Adoration du Néant

Après avoir fait l’expérience de l’Ennui, que faire ? On peut tomber dans la fascination nihiliste et adorer le néant. On peut se tourner et chercher, vers le haut, l’Extase mystique puis adorer l’Un-Tout. On qualifie le pessimisme de nihilisme lorsque l’on considère qu’il ne propose qu’un culte du néant. C’est mal connaître le texte de Schopenhauer qui précise, dans le paragraphe 71 (Le Monde comme Volonté et comme représentation, p. 512 et sq) « que le concept de néant est essentiellement relatif ; il se rapporte toujours à un objet déterminé, dont il prononce la négation » : le néant est la négation du rapport. Le pessimisme n’est pas un culte du « nihil negativum », d’un néant absolu, d’une mort dans la vie elle-même car ce type de néant n’est pas pensable et n’est qu’un « assemblage de mots ». Le pessimiste propose un « nihil privatum » qui n’est pas négatif mais trouve du positif dans le fait de nier : c’est là que les critiques achoppent – par exemple celle de Nietzsche – par ce manque d’intuition géniale que, du négatif, de la négation, du manque, le sage peut tirer du plein, de la densité qui se détacherait de la finitude mortelle. Le pessimisme rejette l’idée de donner du sens, donc du positif aux rapports, aux liens qui “unissent” le sujet et l’objet-monde. Pour Schopenhauer, « ce que l’on appelle l’être, ce dont la négation est exprimée par le concept de néant dans son acceptation la plus générale, c’est justement le monde de la représentation […] le miroir de la Volonté. » p. 513 : le “culte” pessimiste du néant est en fait une rejet du Vide réel et ressenti de ce monde, de son vide significatif. La vacuité est celle qui existe réellement dans les rapports (nécessaires ?) entretenus dans ce monde entre les sujets et les objets. A aucun moment il n’est question d’une vacuité essentielle. Il ne s’agit en fait que d’un « point de vue » : ce qui apparaît négatif est en fait positif mais ne reste négatif à nos yeux tant que nous « serons le vouloir-vivre. » p. 514. La Volonté est donc négative car « le monde c’est la Volonté qui se connaît elle-même » : nier le négatif c’est alors engendrer du positif ! Le texte finit par une référence troublante : ce que décrit Schopenhauer, et qui sera qualifié de pessimisme, c’est « ce qu’éprouvent ceux qui sont parvenus à une négation complète de la volonté, à ce que l’on appelle extase, ravissement, illumination, union avec dieu, etc. » p. 514

Mais, cet état, qui n’est plus déjà un état de connaissance, porte un sérieux handicap : c’est qu’« il n’appartient qu’à l’expérience personnelle ; il est impossible d’en communiquer extérieurement l’Idée à autrui. » La connaissance positive (par la voie de la théologie négative) est donc cette frontière avec le mysticisme ; la philosophie de Schopenhauer reste sur son constat de négation de la volonté et ne se soustrait pas aux conséquences de sa doctrine. La négation de la Volonté produit le néant, c’est-à-dire la suppression de tous les phénomènes, de tous leurs mouvements et formes.
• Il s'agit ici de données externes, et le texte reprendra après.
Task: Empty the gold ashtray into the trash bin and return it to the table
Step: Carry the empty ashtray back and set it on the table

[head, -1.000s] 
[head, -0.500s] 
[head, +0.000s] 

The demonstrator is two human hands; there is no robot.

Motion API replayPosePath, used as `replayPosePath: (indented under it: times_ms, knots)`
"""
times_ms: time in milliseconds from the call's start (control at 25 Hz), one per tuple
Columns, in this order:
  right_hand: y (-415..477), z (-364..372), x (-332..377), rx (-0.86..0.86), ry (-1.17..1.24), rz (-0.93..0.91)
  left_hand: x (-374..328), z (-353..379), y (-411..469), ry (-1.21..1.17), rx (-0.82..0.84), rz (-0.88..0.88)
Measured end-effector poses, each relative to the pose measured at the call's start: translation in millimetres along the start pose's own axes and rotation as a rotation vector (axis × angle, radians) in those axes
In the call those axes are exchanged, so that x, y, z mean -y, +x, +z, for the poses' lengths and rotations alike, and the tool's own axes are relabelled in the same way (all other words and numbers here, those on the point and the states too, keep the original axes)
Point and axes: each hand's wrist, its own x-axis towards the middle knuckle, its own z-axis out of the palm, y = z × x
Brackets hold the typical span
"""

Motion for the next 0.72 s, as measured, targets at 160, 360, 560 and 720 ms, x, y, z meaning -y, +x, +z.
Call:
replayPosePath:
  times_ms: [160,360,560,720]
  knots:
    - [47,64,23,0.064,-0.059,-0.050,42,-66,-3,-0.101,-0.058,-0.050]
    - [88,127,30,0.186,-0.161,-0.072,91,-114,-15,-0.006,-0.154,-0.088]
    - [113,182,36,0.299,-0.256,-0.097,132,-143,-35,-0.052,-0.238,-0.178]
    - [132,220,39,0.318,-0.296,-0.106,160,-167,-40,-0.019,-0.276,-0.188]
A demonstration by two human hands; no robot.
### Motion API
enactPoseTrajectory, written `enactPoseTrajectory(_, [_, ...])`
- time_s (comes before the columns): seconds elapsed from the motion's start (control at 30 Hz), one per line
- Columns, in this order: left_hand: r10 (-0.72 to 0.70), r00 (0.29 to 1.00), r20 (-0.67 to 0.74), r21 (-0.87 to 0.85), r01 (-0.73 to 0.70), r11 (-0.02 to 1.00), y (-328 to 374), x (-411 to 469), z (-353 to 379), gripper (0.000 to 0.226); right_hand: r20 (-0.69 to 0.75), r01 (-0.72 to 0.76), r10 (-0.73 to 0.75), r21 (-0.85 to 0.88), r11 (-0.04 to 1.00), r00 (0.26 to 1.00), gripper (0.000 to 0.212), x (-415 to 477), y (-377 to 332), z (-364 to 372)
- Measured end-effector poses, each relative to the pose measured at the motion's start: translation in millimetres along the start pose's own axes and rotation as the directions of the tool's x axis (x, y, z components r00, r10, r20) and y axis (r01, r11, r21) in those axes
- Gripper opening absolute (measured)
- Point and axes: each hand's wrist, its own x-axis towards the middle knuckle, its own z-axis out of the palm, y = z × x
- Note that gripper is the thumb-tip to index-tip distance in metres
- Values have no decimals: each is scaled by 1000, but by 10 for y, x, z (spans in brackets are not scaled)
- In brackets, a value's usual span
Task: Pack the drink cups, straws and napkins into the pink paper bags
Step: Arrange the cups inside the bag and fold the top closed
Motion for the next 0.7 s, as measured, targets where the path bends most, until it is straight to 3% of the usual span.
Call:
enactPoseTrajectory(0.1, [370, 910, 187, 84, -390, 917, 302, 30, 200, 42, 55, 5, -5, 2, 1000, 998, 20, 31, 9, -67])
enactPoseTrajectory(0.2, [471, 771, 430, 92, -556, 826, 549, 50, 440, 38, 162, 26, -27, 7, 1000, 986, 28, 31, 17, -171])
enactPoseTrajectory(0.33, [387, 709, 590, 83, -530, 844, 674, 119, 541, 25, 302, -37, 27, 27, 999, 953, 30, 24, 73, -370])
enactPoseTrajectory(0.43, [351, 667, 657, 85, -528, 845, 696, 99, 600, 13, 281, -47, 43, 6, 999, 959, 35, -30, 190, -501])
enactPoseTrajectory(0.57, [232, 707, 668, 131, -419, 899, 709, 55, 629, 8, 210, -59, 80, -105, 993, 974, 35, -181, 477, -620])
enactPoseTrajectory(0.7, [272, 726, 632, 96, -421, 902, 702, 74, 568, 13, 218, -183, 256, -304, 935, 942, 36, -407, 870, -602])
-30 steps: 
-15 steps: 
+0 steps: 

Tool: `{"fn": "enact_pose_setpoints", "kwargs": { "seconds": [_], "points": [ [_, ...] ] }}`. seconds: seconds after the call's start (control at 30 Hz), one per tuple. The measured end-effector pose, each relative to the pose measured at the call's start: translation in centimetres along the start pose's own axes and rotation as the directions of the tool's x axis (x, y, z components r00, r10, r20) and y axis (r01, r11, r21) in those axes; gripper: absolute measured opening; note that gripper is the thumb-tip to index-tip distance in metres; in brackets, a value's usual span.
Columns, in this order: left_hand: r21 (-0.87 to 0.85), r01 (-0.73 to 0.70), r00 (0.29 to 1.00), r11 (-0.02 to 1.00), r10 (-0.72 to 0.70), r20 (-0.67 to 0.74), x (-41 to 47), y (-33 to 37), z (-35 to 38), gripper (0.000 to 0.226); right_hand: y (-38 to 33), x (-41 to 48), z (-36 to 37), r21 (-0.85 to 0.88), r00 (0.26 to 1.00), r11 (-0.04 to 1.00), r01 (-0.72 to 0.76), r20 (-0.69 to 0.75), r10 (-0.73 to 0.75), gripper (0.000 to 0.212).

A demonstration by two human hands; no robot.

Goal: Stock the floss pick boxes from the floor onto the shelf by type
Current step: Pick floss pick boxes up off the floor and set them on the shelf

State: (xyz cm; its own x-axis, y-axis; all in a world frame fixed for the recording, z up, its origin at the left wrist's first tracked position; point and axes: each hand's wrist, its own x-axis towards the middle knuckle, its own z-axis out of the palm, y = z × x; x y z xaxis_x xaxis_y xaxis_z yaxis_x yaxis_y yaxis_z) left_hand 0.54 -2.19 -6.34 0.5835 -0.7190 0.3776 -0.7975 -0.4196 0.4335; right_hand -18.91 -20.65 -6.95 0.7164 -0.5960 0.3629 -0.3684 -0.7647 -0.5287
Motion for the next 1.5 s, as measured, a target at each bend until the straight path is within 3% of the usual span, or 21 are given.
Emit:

Et finalement, le reproche de nihilisme, c’est-à-dire « l’horreur que nous inspire le néant » n’est que l’ultime coup de butoir de la volonté de vivre. Mais ce vouloir est une prison qui nous enferme nous même dans ce monde que l’on considère comme seul horizon. Pourtant, pour transcender, ne faut-il pas avoir le courage de descendre d’abord dans le cul-de-basse-fosse de notre volonté. Le néant est alors la paix de la béatitude, de l’ataraxie, « plus précieuse que tous les biens de la raison. » p. 515 Pour Schopenhauer, cet état n’est pas vraiment accessible, ou du moins l’ambiguïté demeure dans son texte, car il n’est qu’un espoir, un point de comparaison avec notre état présent, misérable et désespéré. C’est un modèle, comme le modèle de la vie des saints ou du Christ, des sages orientaux et des philosophes antiques, dont la contemplation, surtout par l’intermédiaire de l’art, « est le meilleur moyen de dissiper la sombre impression que nous produit le néant, ce néant que nous redoutons, comme les enfants ont peur des ténèbres. » p. 514 Ce néant est bien celui des Hindous dans la « résorption de Brahma » ou la nirvana des bouddhistes : mais ce ne sont là que des mots, donc des rapports aux choses, donc des vacuités. Seuls ceux qui ont vécu ce “néant” peuvent savoir combien il est plein, plein de lumière, de Joie, de vie vraie et non pas d’apparences. La seule chose qui compte après une telle expérience est de savoir comment faire pour retourner dans ce néant surabondant, et abandonner ce monde qui devient le seul endroit vide.